A reunião inaugural do Copom (Comitê de Política Monetária) em 2026 contará com a participação de apenas sete diretores, uma vez que os mandatos de dois deles se encerram em 31 de dezembro. Assim, a formação do colegiado ficará temporariamente reduzida até que novos nomes sejam indicados e aprovados.
Havia a expectativa de que os diretores Diogo Guillen e Renato Gomes prorrogaram seus mandatos até a nomeação dos substitutos pelo presidente Lula, que seriam sabatinados pelo Senado e posteriormente aprovados. Contudo, o presidente do Banco Central (BC), Gabriel Galípolo, confirmou a saída dos dois diretores.

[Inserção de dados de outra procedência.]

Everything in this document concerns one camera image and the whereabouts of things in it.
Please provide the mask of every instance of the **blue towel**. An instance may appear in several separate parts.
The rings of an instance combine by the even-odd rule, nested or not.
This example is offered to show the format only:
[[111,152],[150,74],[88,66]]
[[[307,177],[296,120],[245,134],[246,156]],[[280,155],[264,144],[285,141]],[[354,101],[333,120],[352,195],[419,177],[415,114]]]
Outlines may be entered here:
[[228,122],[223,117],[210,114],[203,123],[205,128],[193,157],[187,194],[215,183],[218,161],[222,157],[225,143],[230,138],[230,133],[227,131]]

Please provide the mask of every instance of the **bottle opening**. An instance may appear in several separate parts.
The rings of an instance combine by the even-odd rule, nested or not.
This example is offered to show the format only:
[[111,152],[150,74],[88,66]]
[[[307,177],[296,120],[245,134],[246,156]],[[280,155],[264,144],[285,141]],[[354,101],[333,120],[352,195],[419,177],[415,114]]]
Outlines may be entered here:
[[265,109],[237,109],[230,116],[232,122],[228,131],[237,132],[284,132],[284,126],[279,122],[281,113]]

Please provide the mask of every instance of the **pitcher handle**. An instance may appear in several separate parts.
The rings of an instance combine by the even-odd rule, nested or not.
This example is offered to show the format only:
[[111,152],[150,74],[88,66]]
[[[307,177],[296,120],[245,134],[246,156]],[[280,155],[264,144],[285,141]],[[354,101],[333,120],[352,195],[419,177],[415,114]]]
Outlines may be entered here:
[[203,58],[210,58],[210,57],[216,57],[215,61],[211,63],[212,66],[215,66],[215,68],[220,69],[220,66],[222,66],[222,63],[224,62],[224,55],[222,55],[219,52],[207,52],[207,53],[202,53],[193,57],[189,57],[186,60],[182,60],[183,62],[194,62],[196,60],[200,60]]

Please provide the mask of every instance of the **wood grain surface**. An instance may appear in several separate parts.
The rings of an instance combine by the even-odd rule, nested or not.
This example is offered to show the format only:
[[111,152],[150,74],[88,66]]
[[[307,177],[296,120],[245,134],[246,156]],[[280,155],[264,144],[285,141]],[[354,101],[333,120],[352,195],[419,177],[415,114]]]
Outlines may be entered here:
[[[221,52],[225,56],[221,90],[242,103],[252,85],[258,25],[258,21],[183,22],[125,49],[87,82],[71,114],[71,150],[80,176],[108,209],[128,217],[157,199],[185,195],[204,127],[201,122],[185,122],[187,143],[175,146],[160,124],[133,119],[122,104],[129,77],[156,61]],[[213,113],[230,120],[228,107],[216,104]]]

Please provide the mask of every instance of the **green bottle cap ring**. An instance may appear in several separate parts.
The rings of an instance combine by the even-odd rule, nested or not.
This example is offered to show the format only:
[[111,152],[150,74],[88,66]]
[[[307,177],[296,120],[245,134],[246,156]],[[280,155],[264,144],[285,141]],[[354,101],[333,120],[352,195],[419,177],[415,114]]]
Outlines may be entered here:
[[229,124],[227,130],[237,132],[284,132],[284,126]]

Em resposta a essas alterações na diretoria, Galípolo destacou que a instituição está comprometida em fortalecer a solidez institucional do BC, e que dois dos diretores atuais irão acumular funções.

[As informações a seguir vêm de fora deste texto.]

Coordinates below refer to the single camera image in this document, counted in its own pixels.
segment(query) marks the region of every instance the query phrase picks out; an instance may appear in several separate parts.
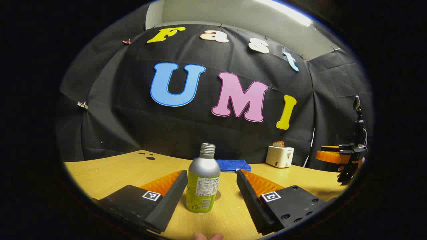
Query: table surface
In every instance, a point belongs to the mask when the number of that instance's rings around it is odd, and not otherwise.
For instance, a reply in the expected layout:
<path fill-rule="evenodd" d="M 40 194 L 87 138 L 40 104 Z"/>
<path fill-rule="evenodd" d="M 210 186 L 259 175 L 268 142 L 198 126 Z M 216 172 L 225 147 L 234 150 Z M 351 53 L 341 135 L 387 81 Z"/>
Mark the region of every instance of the table surface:
<path fill-rule="evenodd" d="M 65 162 L 65 166 L 89 197 L 101 199 L 126 185 L 140 187 L 169 173 L 187 170 L 191 162 L 187 159 L 140 150 L 109 158 Z M 250 165 L 254 174 L 283 187 L 298 185 L 325 201 L 338 196 L 346 188 L 336 181 L 338 173 L 334 172 L 294 165 L 282 169 L 265 163 Z M 221 196 L 217 197 L 213 209 L 206 214 L 195 214 L 186 209 L 184 190 L 166 231 L 160 235 L 169 239 L 185 240 L 190 240 L 193 232 L 201 232 L 208 237 L 220 232 L 225 240 L 263 237 L 255 229 L 237 186 L 236 177 L 236 173 L 221 173 L 218 186 Z"/>

“Essa é uma maneira de manter a organização, minimizar a ausência e assegurar o funcionamento do comitê”, enfatizou.
A partir de janeiro, Paulo Piccheti assumirá a diretoria de Política Econômica, atualmente liderada por Diogo Guillen, enquanto Gilneu Vivan também passará a acumular funções, respondendo temporariamente pela diretoria de Organização do Sistema Financeiro e de Resolução, que é chefiada por Renato Gomes no momento.
“De uma certa forma, isso demonstra, como tentamos explicar ao longo do ano, a ideia de que existe uma robustez institucional no Banco Central. A maneira como o Copom atua é muito mais influenciada pela estrutura institucional do que por qualquer outro fator, e isso se mantém desde o início do processo”, afirmou durante uma coletiva de imprensa.